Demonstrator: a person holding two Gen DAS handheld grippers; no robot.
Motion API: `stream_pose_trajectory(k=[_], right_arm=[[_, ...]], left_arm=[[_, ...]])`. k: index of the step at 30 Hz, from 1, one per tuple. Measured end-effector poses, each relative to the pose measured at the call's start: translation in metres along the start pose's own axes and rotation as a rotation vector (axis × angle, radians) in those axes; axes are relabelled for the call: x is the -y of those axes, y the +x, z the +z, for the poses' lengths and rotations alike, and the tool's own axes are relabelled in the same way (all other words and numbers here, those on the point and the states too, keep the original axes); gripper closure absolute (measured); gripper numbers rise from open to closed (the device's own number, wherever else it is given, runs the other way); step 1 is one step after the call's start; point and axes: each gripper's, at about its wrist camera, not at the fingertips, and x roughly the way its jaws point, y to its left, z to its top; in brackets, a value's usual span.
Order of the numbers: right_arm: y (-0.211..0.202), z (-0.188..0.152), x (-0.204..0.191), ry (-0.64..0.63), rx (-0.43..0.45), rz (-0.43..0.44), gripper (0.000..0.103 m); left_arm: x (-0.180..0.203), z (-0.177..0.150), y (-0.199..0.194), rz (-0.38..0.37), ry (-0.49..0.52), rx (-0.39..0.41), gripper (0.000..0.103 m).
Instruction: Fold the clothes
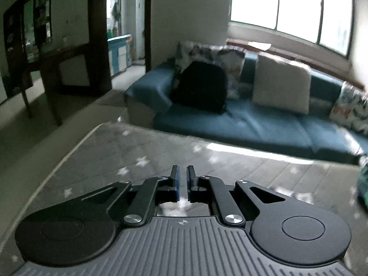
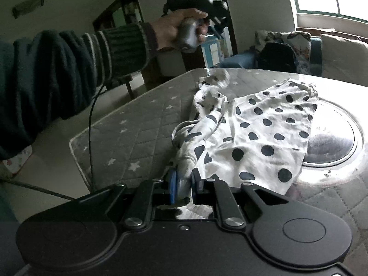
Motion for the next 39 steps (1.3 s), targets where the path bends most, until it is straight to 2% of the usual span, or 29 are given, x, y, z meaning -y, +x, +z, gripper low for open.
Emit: stream_pose_trajectory(k=[2,5,7,9,13,16,21,29,30,34,36,39], right_arm=[[0.002,0.000,-0.001,-0.008,0.003,0.007,0.088],[0.003,-0.001,0.001,-0.008,0.003,0.024,0.088],[0.005,-0.001,0.002,-0.007,0.000,0.028,0.088],[0.006,-0.001,0.004,-0.002,-0.004,0.032,0.088],[0.006,-0.001,0.008,-0.002,-0.008,0.032,0.088],[0.008,-0.001,0.011,0.008,-0.017,0.038,0.088],[0.008,0.000,0.014,0.004,-0.024,0.045,0.088],[0.011,0.000,0.019,0.012,-0.043,0.046,0.088],[0.011,0.000,0.020,0.012,-0.044,0.045,0.088],[0.011,0.000,0.020,0.010,-0.046,0.044,0.088],[0.010,-0.001,0.019,0.007,-0.044,0.045,0.088],[0.009,-0.001,0.018,0.003,-0.044,0.042,0.088]], left_arm=[[-0.014,-0.008,0.006,-0.005,-0.025,-0.036,0.097],[-0.023,-0.018,0.020,-0.064,-0.043,-0.111,0.093],[-0.016,-0.021,0.031,-0.080,-0.028,-0.134,0.073],[-0.005,-0.026,0.041,-0.077,0.008,-0.137,0.068],[0.012,-0.037,0.064,-0.043,0.080,-0.155,0.068],[0.016,-0.043,0.085,-0.041,0.075,-0.187,0.068],[0.010,-0.047,0.113,0.007,0.065,-0.208,0.068],[0.012,-0.048,0.134,0.033,0.047,-0.219,0.067],[0.013,-0.048,0.134,0.035,0.051,-0.215,0.067],[0.015,-0.046,0.136,0.028,0.059,-0.208,0.093],[0.013,-0.044,0.134,0.014,0.040,-0.209,0.098],[0.014,-0.040,0.125,0.001,0.024,-0.190,0.099]])
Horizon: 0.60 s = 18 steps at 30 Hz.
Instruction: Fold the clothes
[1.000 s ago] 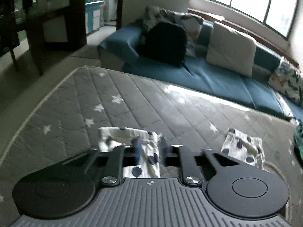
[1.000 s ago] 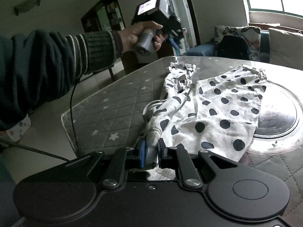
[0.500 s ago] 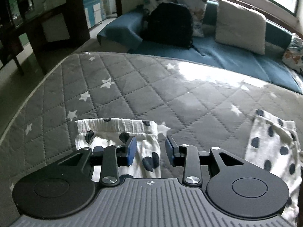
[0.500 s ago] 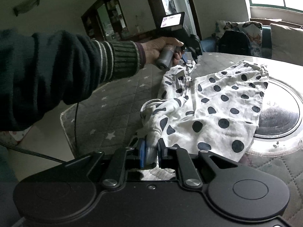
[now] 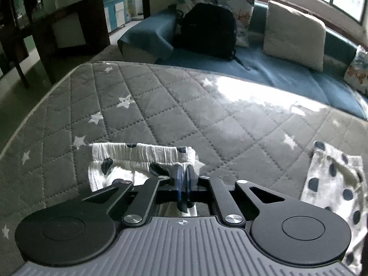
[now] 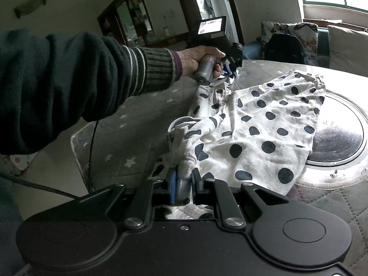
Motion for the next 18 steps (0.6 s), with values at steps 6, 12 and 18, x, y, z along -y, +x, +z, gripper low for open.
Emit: stream_pose_trajectory(k=[6,12,18], right_arm=[[-0.005,-0.001,-0.003,-0.016,-0.003,-0.014,0.088],[-0.017,-0.005,0.001,0.011,-0.018,-0.053,0.088],[-0.022,-0.013,0.005,0.030,-0.059,-0.111,0.088]], left_arm=[[0.014,0.021,-0.052,-0.082,-0.031,0.112,0.100],[0.057,0.042,-0.100,-0.202,-0.040,0.212,0.100],[0.123,0.039,-0.103,-0.307,-0.008,0.210,0.100]])
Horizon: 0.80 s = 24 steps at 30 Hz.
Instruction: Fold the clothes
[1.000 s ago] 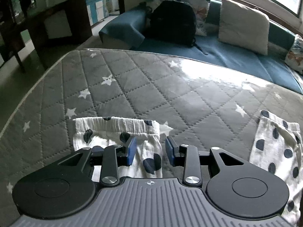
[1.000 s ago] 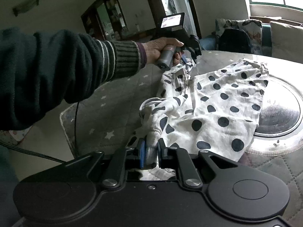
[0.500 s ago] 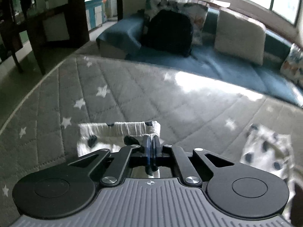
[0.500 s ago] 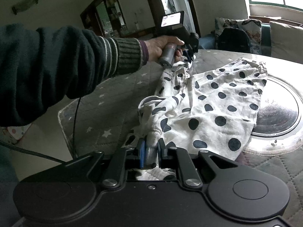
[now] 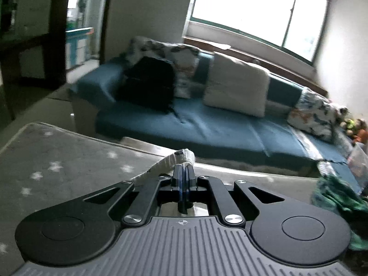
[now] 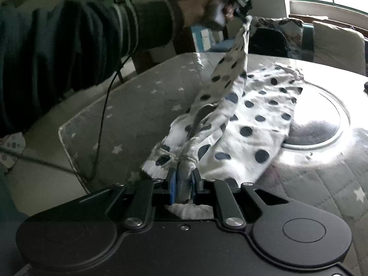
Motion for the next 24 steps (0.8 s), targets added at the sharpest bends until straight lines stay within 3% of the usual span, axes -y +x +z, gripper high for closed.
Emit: stream_pose_trajectory(k=[6,9,11,12,13,17,24], right_arm=[[0.004,-0.003,0.005,0.016,-0.043,-0.046,0.088],[0.007,-0.004,0.007,0.021,-0.057,-0.051,0.088],[0.008,-0.004,0.008,0.023,-0.060,-0.052,0.088],[0.009,-0.005,0.009,0.026,-0.062,-0.051,0.088],[0.009,-0.005,0.010,0.028,-0.062,-0.050,0.088],[0.010,-0.006,0.007,0.022,-0.060,-0.051,0.088],[0.009,-0.005,0.008,0.022,-0.057,-0.055,0.088]], left_arm=[[0.039,-0.025,0.034,-0.109,-0.002,-0.074,0.099],[0.044,-0.037,0.045,-0.116,0.006,-0.116,0.096],[0.041,-0.041,0.050,-0.137,0.014,-0.137,0.082],[0.039,-0.043,0.050,-0.160,0.018,-0.140,0.064],[0.037,-0.043,0.048,-0.174,0.018,-0.133,0.053],[0.030,-0.042,0.036,-0.197,0.040,-0.112,0.045],[0.014,-0.053,0.012,-0.116,0.158,-0.100,0.040]])
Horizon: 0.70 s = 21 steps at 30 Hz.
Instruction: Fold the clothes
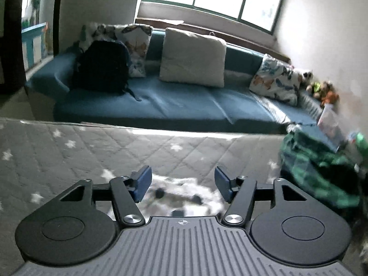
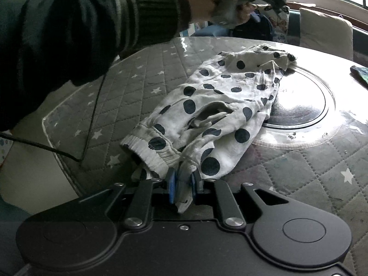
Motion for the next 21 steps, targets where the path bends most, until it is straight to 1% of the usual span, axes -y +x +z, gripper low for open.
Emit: stream_pose_trajectory(k=[4,7,10,13,15,17,18,19,21], right_arm=[[0.000,-0.001,0.001,0.015,0.000,0.002,0.088],[-0.002,-0.002,-0.002,0.008,0.010,-0.004,0.088],[-0.005,-0.002,-0.006,-0.001,0.023,-0.002,0.088],[-0.013,-0.001,-0.015,-0.027,0.042,0.022,0.089],[-0.018,-0.002,-0.022,-0.047,0.050,0.036,0.088],[-0.024,-0.003,-0.027,-0.053,0.039,0.060,0.088],[-0.026,-0.004,-0.027,-0.056,0.029,0.063,0.082],[-0.027,-0.005,-0.028,-0.063,0.018,0.051,0.079],[-0.028,-0.007,-0.028,-0.076,0.002,0.022,0.079]], left_arm=[[-0.019,-0.024,-0.020,0.010,-0.006,-0.035,0.039],[-0.029,-0.048,-0.043,0.000,0.005,-0.045,0.039],[-0.034,-0.071,-0.072,-0.010,0.036,-0.043,0.039],[-0.035,-0.093,-0.101,-0.025,0.083,-0.039,0.039],[-0.033,-0.108,-0.120,-0.041,0.107,-0.036,0.037],[-0.029,-0.121,-0.138,-0.068,0.131,-0.035,0.036],[-0.025,-0.126,-0.145,-0.084,0.146,-0.032,0.034],[-0.021,-0.133,-0.151,-0.101,0.162,-0.025,0.034],[-0.013,-0.145,-0.163,-0.133,0.193,-0.012,0.034]])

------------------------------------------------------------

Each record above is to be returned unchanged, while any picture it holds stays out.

• _Exercise output_:
Demonstrator: a person holding two Gen DAS handheld grippers; no robot.
Motion API: `stream_pose_trajectory(k=[_], right_arm=[[_, ...]], left_arm=[[_, ...]])`. k: index of the step at 30 Hz, from 1, one per tuple. Measured end-effector poses, each relative to the pose measured at the call's start: translation in metres along the start pose's own axes and rotation as a rotation vector (axis × angle, radians) in those axes; axes are relabelled for the call: x is the -y of those axes, y the +x, z the +z, for the poses' lengths and rotations alike, and the tool's own axes are relabelled in the same way (all other words and numbers here, those on the point and the states too, keep the original axes); gripper closure absolute (measured); gripper numbers rise from open to closed (the device's own number, wherever else it is given, runs the other way); step 1 is one step after the call's start; point and axes: each gripper's, at about its wrist camera, not at the fingertips, and x roughly the way its jaws point, y to its left, z to its top; in brackets, a value's usual span.
Order of the numbers: right_arm: y (-0.211..0.202), z (-0.188..0.152), x (-0.204..0.191), ry (-0.64..0.63), rx (-0.43..0.45), rz (-0.43..0.44), gripper (0.000..0.103 m); left_arm: x (-0.180..0.203), z (-0.177..0.150), y (-0.199..0.194), rz (-0.38..0.37), ry (-0.49..0.52), rx (-0.39..0.41), gripper (0.000..0.103 m).
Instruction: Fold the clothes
Motion for the next 39 steps (1.3 s), targets where the path bends most, until it is straight to 2% of the usual span, or 29 are given, x, y, z meaning -y, +x, +z, gripper low for open.
Emit: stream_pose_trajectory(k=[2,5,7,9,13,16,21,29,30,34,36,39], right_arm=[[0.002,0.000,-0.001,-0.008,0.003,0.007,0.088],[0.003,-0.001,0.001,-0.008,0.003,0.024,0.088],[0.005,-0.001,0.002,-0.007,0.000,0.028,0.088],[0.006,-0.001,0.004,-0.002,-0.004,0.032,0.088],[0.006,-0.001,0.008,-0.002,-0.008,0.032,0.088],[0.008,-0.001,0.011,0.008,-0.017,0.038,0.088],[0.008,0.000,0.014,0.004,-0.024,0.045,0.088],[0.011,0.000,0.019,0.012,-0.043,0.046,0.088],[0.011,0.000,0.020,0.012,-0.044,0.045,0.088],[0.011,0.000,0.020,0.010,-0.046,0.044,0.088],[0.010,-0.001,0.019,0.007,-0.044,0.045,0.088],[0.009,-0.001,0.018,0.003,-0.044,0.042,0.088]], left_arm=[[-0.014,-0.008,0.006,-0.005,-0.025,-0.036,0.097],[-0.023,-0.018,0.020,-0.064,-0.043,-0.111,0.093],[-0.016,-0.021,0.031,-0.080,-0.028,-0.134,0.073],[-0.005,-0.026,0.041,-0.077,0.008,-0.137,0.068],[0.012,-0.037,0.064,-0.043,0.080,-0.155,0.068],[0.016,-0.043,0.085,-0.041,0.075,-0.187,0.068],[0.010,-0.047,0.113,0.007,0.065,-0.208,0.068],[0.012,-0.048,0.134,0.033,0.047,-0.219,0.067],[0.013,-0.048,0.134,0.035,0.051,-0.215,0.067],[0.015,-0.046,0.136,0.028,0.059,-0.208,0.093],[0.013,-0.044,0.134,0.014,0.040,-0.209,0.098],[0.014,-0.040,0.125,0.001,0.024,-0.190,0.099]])
Horizon: 0.60 s = 18 steps at 30 Hz.
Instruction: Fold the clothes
[1.000 s ago] 
[1.000 s ago] 
[0.500 s ago] 
[0.500 s ago] 
[now] 
[now] 
Motion for the next 18 steps (0.6 s), with values at steps 6, 12 and 18, x, y, z along -y, +x, +z, gripper low for open.
Emit: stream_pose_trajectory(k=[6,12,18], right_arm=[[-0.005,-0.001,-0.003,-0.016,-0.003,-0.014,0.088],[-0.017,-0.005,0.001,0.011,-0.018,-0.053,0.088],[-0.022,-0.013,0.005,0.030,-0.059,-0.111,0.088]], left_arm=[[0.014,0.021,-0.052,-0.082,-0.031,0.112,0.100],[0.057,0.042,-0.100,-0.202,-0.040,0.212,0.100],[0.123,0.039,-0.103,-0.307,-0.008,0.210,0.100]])
Horizon: 0.80 s = 24 steps at 30 Hz.
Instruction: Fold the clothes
[1.000 s ago] 
[1.000 s ago] 
[0.500 s ago] 
[0.500 s ago] 
[now] 
[now] 
Motion for the next 24 steps (0.8 s), targets added at the sharpest bends until straight lines stay within 3% of the usual span, axes -y +x +z, gripper high for closed.
Emit: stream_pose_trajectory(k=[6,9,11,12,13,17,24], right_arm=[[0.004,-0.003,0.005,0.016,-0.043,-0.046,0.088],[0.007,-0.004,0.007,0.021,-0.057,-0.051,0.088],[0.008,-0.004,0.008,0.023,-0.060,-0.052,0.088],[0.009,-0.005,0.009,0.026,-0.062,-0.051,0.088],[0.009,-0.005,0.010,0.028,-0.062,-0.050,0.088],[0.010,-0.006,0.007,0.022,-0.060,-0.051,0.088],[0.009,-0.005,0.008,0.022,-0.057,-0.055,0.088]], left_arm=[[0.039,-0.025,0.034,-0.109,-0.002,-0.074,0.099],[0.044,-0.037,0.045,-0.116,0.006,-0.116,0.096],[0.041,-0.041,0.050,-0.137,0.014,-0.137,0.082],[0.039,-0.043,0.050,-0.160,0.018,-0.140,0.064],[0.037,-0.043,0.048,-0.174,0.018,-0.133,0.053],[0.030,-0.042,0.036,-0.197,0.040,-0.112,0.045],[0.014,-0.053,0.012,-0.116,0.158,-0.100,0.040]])
Horizon: 0.70 s = 21 steps at 30 Hz.
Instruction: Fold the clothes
Motion for the next 21 steps, targets where the path bends most, until it is straight to 1% of the usual span, axes -y +x +z, gripper low for open.
Emit: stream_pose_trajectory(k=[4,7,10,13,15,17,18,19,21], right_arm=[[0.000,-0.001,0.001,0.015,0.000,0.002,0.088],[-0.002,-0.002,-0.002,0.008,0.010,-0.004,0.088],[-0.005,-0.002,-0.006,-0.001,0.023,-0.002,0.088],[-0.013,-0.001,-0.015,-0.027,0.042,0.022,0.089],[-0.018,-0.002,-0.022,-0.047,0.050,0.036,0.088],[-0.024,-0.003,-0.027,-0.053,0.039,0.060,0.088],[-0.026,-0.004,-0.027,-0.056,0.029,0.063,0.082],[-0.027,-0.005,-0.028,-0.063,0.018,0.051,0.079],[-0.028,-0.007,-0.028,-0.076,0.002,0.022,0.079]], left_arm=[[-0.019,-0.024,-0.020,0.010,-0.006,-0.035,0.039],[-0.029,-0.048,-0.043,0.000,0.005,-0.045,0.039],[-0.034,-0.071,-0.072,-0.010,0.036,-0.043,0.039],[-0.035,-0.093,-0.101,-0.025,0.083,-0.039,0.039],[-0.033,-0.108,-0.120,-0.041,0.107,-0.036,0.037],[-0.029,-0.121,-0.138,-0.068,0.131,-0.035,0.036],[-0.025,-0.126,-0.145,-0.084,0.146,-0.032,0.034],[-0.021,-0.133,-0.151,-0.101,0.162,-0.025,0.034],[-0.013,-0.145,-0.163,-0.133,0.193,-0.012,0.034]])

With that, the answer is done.